**Data shown**
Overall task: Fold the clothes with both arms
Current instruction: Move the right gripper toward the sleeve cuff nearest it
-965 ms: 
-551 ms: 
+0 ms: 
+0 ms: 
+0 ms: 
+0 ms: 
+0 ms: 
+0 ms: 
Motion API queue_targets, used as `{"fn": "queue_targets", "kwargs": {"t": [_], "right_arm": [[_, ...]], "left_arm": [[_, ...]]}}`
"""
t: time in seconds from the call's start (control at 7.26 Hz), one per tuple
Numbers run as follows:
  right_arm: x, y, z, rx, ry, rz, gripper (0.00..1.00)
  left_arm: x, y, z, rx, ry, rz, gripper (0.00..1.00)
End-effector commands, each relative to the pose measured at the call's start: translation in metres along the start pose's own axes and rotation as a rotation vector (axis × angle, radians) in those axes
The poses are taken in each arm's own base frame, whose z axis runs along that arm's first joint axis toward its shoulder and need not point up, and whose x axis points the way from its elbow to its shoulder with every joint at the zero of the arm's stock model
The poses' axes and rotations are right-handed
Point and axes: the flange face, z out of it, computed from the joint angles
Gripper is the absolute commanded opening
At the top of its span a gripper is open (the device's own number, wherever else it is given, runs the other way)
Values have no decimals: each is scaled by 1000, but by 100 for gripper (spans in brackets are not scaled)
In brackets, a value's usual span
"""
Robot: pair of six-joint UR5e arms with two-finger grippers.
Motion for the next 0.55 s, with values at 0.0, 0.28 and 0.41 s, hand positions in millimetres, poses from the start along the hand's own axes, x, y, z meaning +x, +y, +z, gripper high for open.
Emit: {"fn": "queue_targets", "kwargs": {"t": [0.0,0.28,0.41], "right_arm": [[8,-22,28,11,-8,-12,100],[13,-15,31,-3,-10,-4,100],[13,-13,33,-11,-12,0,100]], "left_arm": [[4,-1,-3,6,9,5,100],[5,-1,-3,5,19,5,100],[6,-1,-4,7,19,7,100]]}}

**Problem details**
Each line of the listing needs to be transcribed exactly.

**Expected answer**
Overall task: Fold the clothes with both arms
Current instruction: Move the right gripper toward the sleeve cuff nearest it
-965 ms: 
-551 ms: 
+0 ms: 
+0 ms: 
+0 ms: 
+0 ms: 
+0 ms: 
+0 ms: 
Motion API queue_targets, used as `{"fn": "queue_targets", "kwargs": {"t": [_], "right_arm": [[_, ...]], "left_arm": [[_, ...]]}}`
"""
t: time in seconds from the call's start (control at 7.26 Hz), one per tuple
Numbers run as follows:
  right_arm: x, y, z, rx, ry, rz, gripper (0.00..1.00)
  left_arm: x, y, z, rx, ry, rz, gripper (0.00..1.00)
End-effector commands, each relative to the pose measured at the call's start: translation in metres along the start pose's own axes and rotation as a rotation vector (axis × angle, radians) in those axes
The poses are taken in each arm's own base frame, whose z axis runs along that arm's first joint axis toward its shoulder and need not point up, and whose x axis points the way from its elbow to its shoulder with every joint at the zero of the arm's stock model
The poses' axes and rotations are right-handed
Point and axes: the flange face, z out of it, computed from the joint angles
Gripper is the absolute commanded opening
At the top of its span a gripper is open (the device's own number, wherever else it is given, runs the other way)
Values have no decimals: each is scaled by 1000, but by 100 for gripper (spans in brackets are not scaled)
In brackets, a value's usual span
"""
Robot: pair of six-joint UR5e arms with two-finger grippers.
Motion for the next 0.55 s, with values at 0.0, 0.28 and 0.41 s, hand positions in millimetres, poses from the start along the hand's own axes, x, y, z meaning +x, +y, +z, gripper high for open.
Emit: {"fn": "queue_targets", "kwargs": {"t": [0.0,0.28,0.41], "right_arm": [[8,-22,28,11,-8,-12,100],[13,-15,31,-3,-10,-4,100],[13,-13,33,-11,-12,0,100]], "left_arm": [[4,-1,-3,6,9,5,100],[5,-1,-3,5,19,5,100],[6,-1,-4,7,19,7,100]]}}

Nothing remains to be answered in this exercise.